Less examined until recently, however, are the ways parents themselves have become marketing targets. The increase in marketing to children can actually distract parents from seeing how businesses target them directly, writes journalist Pamela Paul, author of Parenting, Inc. Indeed, long before the child in the shopping cart can point to the SpongeBob fruit snacks or beg for the Cinderella bed sheets—in fact, even before he or she is born—parents’ desire to raise safe, healthy, smart, and happy offspring is being rigorously studied and engineered.
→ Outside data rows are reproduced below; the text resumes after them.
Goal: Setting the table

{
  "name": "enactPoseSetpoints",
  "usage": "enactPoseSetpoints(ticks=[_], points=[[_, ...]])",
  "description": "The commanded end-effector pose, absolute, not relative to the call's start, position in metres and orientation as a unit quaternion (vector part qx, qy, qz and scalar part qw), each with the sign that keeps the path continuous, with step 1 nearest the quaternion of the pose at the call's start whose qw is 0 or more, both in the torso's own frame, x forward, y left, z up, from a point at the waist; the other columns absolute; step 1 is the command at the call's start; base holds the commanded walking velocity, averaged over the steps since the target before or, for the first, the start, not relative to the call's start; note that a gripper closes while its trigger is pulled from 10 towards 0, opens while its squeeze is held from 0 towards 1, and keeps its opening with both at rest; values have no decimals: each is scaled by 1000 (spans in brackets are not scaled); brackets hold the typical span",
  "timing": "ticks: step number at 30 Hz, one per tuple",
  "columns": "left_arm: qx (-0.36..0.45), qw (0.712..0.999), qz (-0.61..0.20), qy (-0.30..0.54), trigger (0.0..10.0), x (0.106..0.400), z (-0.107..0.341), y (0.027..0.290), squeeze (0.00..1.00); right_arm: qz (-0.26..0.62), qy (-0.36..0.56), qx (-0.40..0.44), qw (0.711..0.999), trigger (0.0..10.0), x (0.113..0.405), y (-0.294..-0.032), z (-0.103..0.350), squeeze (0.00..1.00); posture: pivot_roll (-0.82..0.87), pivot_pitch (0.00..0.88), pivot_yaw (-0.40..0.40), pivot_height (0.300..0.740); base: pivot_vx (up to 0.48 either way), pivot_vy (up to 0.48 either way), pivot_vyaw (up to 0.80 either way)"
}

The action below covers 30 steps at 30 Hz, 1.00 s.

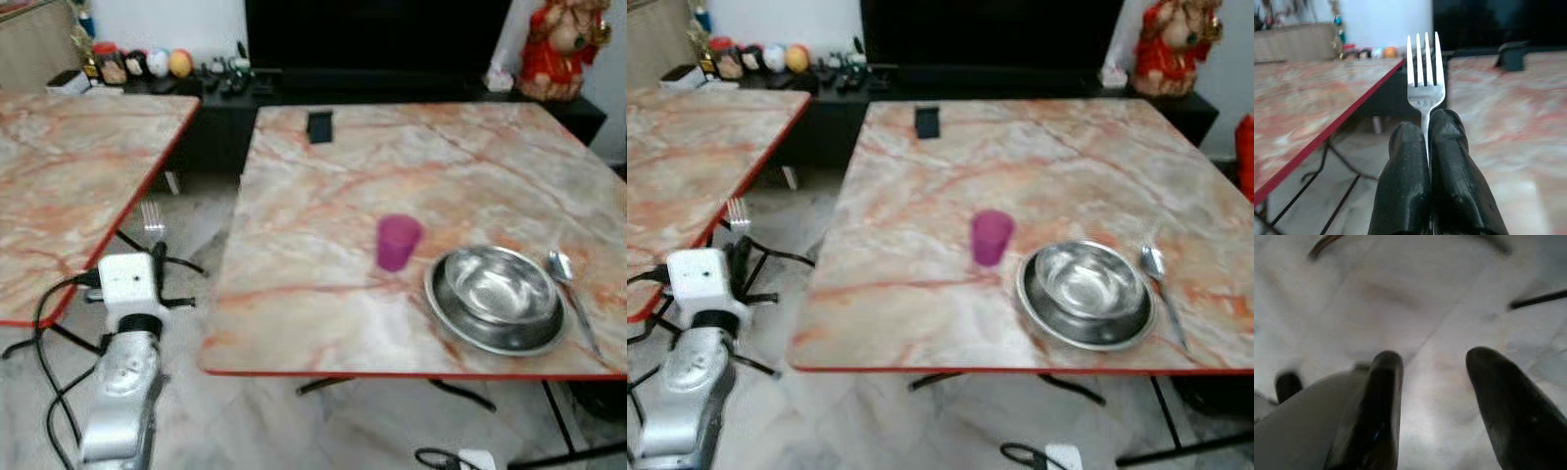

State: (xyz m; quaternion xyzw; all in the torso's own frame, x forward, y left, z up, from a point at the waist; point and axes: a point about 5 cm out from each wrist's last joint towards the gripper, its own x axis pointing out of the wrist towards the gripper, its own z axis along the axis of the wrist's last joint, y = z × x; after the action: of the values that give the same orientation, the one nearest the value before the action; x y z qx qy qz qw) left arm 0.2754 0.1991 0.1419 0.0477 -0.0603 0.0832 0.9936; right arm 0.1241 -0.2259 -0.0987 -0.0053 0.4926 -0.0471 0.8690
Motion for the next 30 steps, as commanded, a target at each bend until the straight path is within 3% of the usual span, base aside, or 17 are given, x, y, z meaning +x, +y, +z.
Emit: enactPoseSetpoints(ticks=[1,30], points=[[64,991,96,-67,10000,274,147,207,0,-43,487,0,872,10000,128,-221,-98,0,17,0,9,732,0,-431,0],[82,989,88,-86,10000,276,153,203,0,-40,489,-1,871,10000,127,-220,-99,0,10,0,10,732,0,-431,0]])
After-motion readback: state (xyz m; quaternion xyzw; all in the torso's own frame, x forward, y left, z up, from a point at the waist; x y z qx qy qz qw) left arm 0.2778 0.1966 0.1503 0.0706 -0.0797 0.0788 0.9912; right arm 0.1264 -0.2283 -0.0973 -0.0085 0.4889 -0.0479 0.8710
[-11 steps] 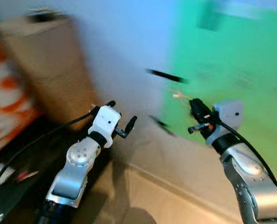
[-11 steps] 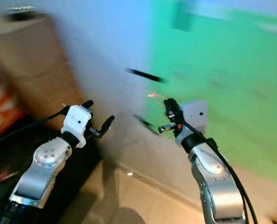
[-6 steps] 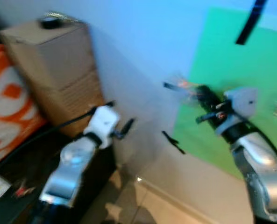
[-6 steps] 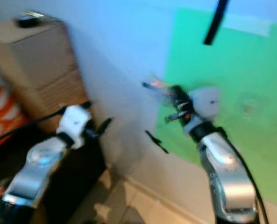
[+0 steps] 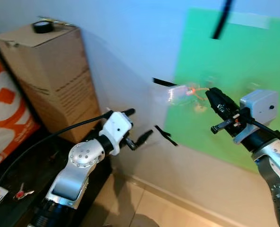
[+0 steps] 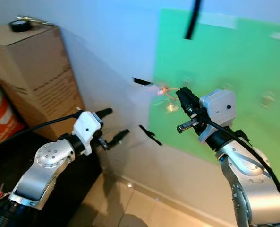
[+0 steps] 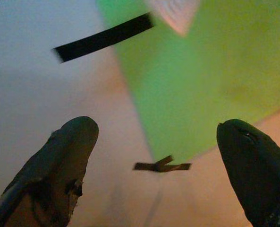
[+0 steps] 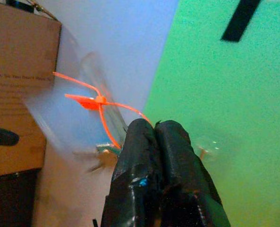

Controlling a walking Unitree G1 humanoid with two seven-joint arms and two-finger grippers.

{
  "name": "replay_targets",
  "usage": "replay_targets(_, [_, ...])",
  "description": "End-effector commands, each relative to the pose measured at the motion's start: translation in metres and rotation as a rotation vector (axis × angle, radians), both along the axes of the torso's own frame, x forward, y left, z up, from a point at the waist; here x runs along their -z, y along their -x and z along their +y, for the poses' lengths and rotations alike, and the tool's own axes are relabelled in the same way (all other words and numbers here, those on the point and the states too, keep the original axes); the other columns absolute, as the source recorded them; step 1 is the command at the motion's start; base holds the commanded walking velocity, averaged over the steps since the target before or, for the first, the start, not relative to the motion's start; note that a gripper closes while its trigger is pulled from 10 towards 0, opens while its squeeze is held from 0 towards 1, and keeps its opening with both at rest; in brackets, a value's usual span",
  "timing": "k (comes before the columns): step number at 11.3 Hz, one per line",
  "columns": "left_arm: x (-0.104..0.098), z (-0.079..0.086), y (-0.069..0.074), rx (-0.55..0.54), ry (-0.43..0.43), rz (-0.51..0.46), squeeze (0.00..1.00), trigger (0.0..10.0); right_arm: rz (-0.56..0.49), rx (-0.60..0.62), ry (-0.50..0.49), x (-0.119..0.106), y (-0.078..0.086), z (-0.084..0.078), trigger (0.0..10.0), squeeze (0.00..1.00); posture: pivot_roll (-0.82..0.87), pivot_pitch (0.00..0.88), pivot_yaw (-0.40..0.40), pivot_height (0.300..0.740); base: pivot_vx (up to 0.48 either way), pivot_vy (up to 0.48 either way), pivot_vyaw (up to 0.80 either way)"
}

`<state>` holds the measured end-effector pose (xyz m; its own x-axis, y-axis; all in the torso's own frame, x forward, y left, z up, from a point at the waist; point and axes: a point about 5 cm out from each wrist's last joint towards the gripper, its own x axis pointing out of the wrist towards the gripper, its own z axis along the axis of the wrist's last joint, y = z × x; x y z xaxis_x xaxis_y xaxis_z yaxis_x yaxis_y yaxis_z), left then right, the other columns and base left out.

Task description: Hang keys on a hook

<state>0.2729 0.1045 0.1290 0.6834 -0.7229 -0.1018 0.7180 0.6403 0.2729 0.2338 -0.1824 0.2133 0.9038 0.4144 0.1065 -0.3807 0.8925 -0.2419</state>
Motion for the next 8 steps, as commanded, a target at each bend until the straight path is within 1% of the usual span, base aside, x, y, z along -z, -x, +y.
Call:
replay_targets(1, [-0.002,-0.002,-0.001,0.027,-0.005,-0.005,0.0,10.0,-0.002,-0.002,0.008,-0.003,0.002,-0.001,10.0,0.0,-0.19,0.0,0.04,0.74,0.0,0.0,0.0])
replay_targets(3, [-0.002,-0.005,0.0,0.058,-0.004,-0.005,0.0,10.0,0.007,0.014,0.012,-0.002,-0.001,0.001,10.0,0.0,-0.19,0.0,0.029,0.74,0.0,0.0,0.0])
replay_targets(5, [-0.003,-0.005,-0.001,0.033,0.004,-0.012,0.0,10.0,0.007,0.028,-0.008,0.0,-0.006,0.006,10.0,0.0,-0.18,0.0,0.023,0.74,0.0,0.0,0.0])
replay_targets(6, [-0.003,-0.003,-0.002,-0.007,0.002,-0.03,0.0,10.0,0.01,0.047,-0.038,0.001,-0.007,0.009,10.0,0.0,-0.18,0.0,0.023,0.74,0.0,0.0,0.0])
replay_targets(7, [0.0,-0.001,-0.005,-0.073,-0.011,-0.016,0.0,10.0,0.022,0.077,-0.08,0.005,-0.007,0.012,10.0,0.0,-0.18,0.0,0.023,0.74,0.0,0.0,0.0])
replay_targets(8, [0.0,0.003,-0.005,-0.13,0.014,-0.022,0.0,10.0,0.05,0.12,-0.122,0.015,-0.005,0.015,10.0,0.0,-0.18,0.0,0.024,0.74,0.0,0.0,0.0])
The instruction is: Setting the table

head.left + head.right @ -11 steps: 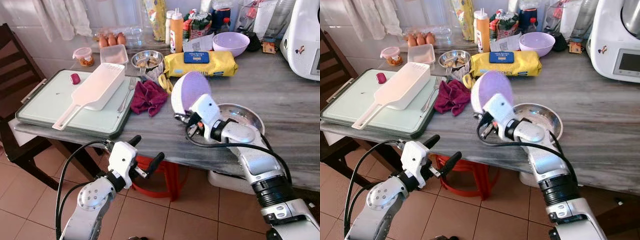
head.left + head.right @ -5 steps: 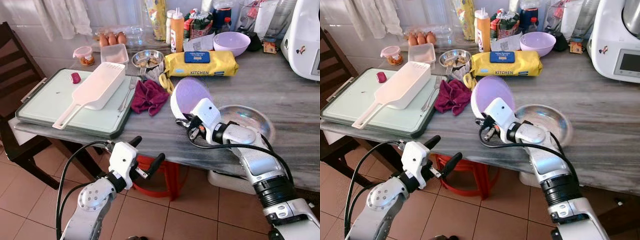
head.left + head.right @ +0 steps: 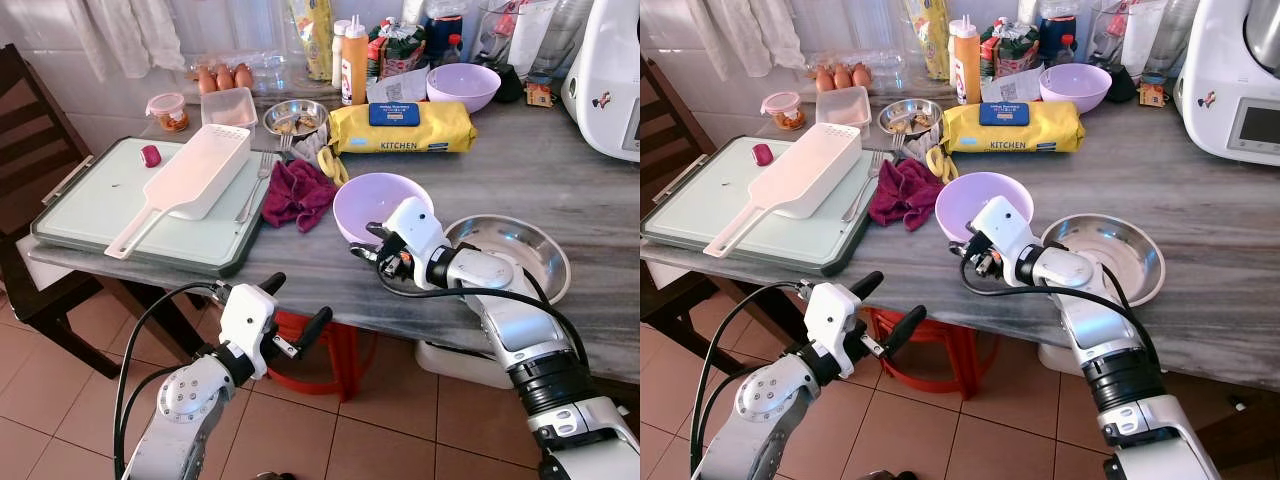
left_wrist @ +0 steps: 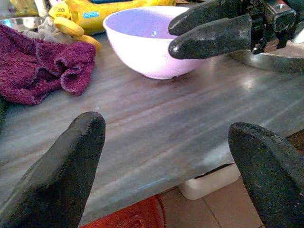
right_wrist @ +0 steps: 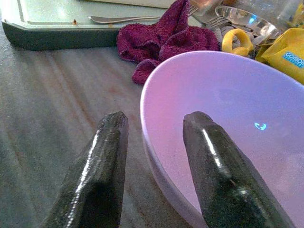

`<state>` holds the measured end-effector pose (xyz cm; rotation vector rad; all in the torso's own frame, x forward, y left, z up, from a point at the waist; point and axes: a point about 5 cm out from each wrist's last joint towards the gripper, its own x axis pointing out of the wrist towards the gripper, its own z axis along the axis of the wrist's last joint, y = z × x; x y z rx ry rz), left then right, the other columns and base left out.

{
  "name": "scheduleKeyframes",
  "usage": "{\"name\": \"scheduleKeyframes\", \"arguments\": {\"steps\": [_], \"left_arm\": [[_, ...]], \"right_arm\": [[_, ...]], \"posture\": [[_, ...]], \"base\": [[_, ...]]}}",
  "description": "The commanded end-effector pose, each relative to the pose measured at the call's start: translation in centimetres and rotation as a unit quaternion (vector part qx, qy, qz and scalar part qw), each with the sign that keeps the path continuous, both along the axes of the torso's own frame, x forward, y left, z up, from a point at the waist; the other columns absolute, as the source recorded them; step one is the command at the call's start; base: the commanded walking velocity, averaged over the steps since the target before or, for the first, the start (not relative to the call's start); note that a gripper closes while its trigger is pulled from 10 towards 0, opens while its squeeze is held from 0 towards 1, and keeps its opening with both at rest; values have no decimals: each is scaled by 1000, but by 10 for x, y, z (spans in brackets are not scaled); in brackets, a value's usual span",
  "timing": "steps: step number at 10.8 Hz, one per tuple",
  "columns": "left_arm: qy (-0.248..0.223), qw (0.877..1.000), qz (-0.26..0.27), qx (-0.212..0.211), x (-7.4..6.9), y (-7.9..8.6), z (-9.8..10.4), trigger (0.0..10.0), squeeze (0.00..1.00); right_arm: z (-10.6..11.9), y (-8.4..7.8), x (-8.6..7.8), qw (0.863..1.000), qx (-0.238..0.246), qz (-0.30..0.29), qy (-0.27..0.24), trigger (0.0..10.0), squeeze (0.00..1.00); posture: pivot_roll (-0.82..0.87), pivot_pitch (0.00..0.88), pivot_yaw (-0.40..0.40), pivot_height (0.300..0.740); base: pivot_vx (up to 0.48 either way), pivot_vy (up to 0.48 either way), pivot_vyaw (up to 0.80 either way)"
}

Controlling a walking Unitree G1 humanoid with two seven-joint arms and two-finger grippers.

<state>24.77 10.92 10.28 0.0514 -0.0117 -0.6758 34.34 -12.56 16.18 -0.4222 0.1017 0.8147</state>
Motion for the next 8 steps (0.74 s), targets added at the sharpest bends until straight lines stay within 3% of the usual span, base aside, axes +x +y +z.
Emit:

The “mom market” is estimated to be $1.7 trillion annually, according to Paul, with the toy market aimed at babies between birth and age 2 totaling more than $700 million a year.
If numbers aren’t proof enough that a new era of parenthood consumption has dawned, a visit to a baby or children’s superstore should suffice. There you’ll find videos to make your baby a genius, $150 diaper pails, luxury strollers, and crib mobiles operated by remote control. One baby superstore chain has stores containing more than 20,000 products. Then there are the services that accompany the burgeoning raft of consumer goods: baby sign-language classes, toddler gyms, and baby-name consultants.